Task to complete: Please print every record that follows, keeping each one exactly as it is.

_ _ _ _ _

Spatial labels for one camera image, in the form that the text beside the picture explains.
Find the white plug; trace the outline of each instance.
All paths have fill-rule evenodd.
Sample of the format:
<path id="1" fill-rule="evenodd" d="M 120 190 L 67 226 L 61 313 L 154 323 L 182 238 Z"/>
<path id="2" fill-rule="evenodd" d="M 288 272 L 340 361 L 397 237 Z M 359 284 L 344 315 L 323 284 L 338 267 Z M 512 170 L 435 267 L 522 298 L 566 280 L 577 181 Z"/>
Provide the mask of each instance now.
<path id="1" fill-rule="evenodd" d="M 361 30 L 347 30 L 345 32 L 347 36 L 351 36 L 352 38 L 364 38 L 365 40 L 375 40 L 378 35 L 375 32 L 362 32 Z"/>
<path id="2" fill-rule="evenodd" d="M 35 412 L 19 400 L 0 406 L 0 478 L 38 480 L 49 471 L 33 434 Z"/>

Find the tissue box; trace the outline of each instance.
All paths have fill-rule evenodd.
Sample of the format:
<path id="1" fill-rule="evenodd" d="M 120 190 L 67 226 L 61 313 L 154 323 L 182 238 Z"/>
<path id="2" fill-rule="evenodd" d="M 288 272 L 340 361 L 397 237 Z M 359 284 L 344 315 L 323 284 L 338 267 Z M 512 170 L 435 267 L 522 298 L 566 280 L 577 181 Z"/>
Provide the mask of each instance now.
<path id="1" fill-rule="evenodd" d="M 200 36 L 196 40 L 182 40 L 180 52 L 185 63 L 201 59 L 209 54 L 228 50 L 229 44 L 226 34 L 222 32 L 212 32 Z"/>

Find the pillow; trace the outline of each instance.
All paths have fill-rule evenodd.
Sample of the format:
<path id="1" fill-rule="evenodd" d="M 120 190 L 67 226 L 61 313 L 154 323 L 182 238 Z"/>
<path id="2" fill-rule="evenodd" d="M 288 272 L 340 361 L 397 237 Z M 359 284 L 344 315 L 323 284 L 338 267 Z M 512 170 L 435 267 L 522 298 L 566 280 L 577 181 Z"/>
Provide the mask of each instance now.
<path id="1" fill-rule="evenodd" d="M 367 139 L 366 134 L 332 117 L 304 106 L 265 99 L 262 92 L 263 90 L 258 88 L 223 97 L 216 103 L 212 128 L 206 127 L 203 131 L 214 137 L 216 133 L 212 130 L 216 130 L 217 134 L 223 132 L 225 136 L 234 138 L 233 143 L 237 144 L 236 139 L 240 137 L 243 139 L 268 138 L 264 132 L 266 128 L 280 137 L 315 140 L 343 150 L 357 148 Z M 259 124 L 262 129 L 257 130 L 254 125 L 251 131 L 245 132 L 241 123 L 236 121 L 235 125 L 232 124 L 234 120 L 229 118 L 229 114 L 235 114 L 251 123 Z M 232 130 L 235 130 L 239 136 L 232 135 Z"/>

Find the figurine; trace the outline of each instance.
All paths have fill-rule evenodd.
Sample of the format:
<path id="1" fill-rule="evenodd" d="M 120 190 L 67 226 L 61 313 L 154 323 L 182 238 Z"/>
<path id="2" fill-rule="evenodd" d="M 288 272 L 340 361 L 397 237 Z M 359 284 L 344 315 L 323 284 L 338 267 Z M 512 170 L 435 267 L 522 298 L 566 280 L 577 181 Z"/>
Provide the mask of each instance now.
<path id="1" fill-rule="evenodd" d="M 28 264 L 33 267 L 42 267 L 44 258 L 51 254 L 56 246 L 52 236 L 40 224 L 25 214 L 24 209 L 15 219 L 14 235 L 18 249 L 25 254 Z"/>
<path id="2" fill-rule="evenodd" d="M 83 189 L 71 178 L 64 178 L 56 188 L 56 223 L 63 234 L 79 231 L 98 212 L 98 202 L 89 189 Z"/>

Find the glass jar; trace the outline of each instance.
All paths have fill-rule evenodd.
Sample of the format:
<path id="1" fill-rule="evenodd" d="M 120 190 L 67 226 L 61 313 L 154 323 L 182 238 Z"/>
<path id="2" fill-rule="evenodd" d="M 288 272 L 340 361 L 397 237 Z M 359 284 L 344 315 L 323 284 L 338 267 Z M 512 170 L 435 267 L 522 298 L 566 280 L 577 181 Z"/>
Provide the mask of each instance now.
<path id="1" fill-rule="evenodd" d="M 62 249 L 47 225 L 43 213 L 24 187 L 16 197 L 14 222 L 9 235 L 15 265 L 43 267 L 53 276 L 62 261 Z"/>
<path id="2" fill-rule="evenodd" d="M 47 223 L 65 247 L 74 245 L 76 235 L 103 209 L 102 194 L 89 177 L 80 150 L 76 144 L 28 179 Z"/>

_ _ _ _ _

Answer box:
Spatial labels for one camera image, in the form that the text beside the picture explains.
Find the white plug; trace the outline of each instance.
All paths have fill-rule evenodd.
Sample of the format:
<path id="1" fill-rule="evenodd" d="M 120 190 L 67 226 L 61 313 L 154 323 L 182 238 Z"/>
<path id="2" fill-rule="evenodd" d="M 288 272 L 340 361 L 397 237 Z M 359 284 L 344 315 L 323 284 L 338 267 Z M 512 170 L 435 267 L 522 298 L 566 280 L 577 181 Z"/>
Provide the mask of each instance now.
<path id="1" fill-rule="evenodd" d="M 361 30 L 347 30 L 345 32 L 347 36 L 351 36 L 352 38 L 364 38 L 365 40 L 375 40 L 378 35 L 375 32 L 362 32 Z"/>
<path id="2" fill-rule="evenodd" d="M 35 412 L 19 400 L 0 406 L 0 478 L 38 480 L 49 471 L 33 434 Z"/>

Find the tissue box; trace the outline of each instance.
All paths have fill-rule evenodd.
Sample of the format:
<path id="1" fill-rule="evenodd" d="M 120 190 L 67 226 L 61 313 L 154 323 L 182 238 Z"/>
<path id="2" fill-rule="evenodd" d="M 288 272 L 340 361 L 397 237 Z M 359 284 L 344 315 L 323 284 L 338 267 Z M 512 170 L 435 267 L 522 298 L 566 280 L 577 181 Z"/>
Provide the mask of each instance now.
<path id="1" fill-rule="evenodd" d="M 200 36 L 196 40 L 182 40 L 180 52 L 185 63 L 201 59 L 209 54 L 228 50 L 229 44 L 226 34 L 222 32 L 212 32 Z"/>

Find the pillow; trace the outline of each instance.
All paths have fill-rule evenodd.
Sample of the format:
<path id="1" fill-rule="evenodd" d="M 120 190 L 67 226 L 61 313 L 154 323 L 182 238 Z"/>
<path id="2" fill-rule="evenodd" d="M 288 272 L 340 361 L 397 237 Z M 359 284 L 344 315 L 323 284 L 338 267 Z M 512 170 L 435 267 L 522 298 L 566 280 L 577 181 Z"/>
Provide the mask of each instance now.
<path id="1" fill-rule="evenodd" d="M 367 139 L 366 134 L 332 117 L 304 106 L 265 99 L 262 92 L 263 90 L 258 88 L 223 97 L 216 103 L 212 128 L 206 127 L 203 131 L 214 137 L 216 133 L 212 130 L 216 130 L 217 134 L 223 132 L 225 136 L 234 138 L 233 143 L 237 144 L 236 139 L 240 137 L 243 139 L 268 138 L 264 132 L 266 128 L 280 137 L 315 140 L 343 150 L 357 148 Z M 259 124 L 262 129 L 257 130 L 254 125 L 251 131 L 245 132 L 241 123 L 236 121 L 235 125 L 232 124 L 234 120 L 229 118 L 229 114 L 235 114 L 251 123 Z M 232 130 L 235 130 L 239 136 L 232 135 Z"/>

Find the figurine; trace the outline of each instance.
All paths have fill-rule evenodd.
Sample of the format:
<path id="1" fill-rule="evenodd" d="M 120 190 L 67 226 L 61 313 L 154 323 L 182 238 Z"/>
<path id="2" fill-rule="evenodd" d="M 288 272 L 340 361 L 397 237 Z M 359 284 L 344 315 L 323 284 L 338 267 Z M 512 170 L 435 267 L 522 298 L 566 280 L 577 181 Z"/>
Provide the mask of each instance now.
<path id="1" fill-rule="evenodd" d="M 28 264 L 33 267 L 42 267 L 44 258 L 51 254 L 56 246 L 52 236 L 40 224 L 25 214 L 24 209 L 15 219 L 14 235 L 18 249 L 25 254 Z"/>
<path id="2" fill-rule="evenodd" d="M 83 189 L 71 178 L 64 178 L 56 188 L 56 223 L 63 234 L 79 231 L 98 212 L 98 202 L 89 189 Z"/>

Find the glass jar; trace the outline of each instance.
All paths have fill-rule evenodd.
Sample of the format:
<path id="1" fill-rule="evenodd" d="M 120 190 L 67 226 L 61 313 L 154 323 L 182 238 Z"/>
<path id="2" fill-rule="evenodd" d="M 288 272 L 340 361 L 397 237 Z M 359 284 L 344 315 L 323 284 L 338 267 Z M 512 170 L 435 267 L 522 298 L 566 280 L 577 181 Z"/>
Provide the mask of each instance now.
<path id="1" fill-rule="evenodd" d="M 62 249 L 47 225 L 43 213 L 24 187 L 16 197 L 14 222 L 9 235 L 15 265 L 43 267 L 53 276 L 62 261 Z"/>
<path id="2" fill-rule="evenodd" d="M 47 223 L 65 247 L 74 245 L 76 235 L 103 209 L 102 194 L 89 177 L 80 150 L 76 144 L 28 179 Z"/>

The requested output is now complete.